Any fan of Supernatural or muscle cars in general would love to get their hands on a car like this. Well, I did. Here's how it happened:

I've got a long history with classic cars. I love hot rods and muscle cars, and even old trucks and motorcycles. I had restored old vehicles in the past, but I eventually ended up selling them. Then, about two years ago, my wife and I were discussing the fact that our son was going to be driving soon and he'd need a car. Like most parents, I believe my kids should earn the things they have. I also wanted to teach my son the value and pride of good, hard work. I got the chance to do just that when I found an old, beat up '66 Impala for sale at a fire-sale price.

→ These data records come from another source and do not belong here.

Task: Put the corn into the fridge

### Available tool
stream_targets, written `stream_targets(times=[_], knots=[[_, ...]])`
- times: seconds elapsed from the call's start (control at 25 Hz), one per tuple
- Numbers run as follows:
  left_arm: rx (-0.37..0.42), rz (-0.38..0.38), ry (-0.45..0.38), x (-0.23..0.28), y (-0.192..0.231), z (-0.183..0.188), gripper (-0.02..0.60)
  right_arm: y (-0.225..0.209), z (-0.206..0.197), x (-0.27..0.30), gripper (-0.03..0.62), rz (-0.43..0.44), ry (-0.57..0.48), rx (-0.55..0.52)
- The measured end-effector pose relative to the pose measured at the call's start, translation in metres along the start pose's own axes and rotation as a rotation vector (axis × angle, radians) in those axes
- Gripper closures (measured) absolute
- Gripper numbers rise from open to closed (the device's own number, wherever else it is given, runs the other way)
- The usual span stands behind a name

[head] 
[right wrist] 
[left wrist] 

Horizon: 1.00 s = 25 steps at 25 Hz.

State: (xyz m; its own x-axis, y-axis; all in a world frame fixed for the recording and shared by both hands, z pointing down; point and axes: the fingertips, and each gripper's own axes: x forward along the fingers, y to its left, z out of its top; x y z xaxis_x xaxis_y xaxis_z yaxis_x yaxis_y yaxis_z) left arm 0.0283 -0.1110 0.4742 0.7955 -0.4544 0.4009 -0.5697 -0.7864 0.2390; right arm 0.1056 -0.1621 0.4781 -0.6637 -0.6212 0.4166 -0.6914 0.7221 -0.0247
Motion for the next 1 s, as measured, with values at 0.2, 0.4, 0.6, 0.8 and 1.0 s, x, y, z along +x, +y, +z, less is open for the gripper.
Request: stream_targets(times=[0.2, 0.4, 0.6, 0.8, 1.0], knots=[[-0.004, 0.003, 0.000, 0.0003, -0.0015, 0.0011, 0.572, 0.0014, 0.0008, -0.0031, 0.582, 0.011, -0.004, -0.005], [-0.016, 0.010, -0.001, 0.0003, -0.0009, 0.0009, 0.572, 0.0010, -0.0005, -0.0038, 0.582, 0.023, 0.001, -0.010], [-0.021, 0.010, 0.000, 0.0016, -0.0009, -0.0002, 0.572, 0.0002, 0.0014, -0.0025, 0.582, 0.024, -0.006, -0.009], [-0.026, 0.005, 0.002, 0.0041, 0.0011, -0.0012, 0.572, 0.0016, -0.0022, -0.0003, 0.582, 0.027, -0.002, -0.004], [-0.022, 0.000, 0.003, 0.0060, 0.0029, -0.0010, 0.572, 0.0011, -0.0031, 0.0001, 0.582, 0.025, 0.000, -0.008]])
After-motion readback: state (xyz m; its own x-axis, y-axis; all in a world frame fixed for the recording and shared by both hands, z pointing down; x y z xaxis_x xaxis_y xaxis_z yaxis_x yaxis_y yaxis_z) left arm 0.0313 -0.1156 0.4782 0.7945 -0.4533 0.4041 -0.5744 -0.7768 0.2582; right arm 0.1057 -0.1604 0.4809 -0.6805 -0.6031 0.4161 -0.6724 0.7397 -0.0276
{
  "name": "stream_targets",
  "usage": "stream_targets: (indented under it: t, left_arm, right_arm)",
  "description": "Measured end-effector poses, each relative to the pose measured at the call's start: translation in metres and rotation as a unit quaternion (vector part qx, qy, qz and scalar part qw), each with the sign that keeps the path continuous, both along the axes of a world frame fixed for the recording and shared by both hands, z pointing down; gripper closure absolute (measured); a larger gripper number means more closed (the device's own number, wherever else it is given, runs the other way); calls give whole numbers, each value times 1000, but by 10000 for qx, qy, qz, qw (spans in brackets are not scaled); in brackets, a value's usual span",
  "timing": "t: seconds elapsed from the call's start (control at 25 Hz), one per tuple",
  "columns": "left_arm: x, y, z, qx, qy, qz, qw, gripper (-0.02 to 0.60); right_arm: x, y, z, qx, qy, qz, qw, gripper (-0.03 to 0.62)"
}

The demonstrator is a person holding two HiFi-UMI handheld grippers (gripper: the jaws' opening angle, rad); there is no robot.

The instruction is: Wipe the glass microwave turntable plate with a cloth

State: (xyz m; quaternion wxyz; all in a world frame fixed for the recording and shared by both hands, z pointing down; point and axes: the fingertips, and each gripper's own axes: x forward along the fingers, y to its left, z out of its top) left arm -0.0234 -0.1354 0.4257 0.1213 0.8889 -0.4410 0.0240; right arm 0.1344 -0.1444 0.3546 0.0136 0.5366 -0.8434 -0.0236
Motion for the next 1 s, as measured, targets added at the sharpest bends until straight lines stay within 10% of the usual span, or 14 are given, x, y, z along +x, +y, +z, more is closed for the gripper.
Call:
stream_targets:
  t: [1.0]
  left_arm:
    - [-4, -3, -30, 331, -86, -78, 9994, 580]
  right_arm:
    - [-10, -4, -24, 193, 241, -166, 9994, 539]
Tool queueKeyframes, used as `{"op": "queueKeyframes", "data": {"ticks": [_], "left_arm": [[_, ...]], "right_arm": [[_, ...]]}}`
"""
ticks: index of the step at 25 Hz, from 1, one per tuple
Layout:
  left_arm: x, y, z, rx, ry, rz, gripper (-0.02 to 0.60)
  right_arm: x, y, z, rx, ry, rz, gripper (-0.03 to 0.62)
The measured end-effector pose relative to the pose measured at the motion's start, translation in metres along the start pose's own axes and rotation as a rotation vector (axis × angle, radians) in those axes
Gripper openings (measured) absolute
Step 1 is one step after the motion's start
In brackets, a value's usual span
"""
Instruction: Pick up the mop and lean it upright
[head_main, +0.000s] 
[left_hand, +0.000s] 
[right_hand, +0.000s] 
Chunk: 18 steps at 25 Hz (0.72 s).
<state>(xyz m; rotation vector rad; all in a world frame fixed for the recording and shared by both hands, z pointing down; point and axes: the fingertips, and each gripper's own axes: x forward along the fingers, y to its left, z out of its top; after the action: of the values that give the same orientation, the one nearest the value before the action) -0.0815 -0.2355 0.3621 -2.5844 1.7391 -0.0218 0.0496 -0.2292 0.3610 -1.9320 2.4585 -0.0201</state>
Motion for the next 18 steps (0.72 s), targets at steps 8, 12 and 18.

I showed it to my wife and son, and we were all in agreement. A week later, we towed it home:

As you can see, the car was rough around the edges. Aside from some missing parts, the engine was blown and the transmission was badly neglected. The interior was tattered, the headliner gone. And there were some other problems:

 We went to work right away. We cut out the damaged body parts and welded in new sheet metal. We pulled the blown 327 and dropped in a fuel-injected 350. We bought the 350 from a local salvage yard, and it required a little cleanup as well:


I wasn't going to have my son driving around with the original manual drum brakes, so I purchased a disc brake conversion kit:


In the last two years, my son and I have worked very hard to restore this old beauty. I'm happy to announce we're getting very close. We've had the car running for some time, but we ended up pulling the fuel injection and going to a four-barrel carburetor. That was one of the best decisions we've made yet. The finicky computer just wouldn't be happy in that old car, so it's gone. We also painted - not the final paint, but a basecoat to keep out the rain and protect our hard work. This is what the car looks like now:

I'd say that's a change for the better! I'm very proud of all the hard work my son has done. I'm also happy to say we've salvaged one more classic from a slow, rusty death.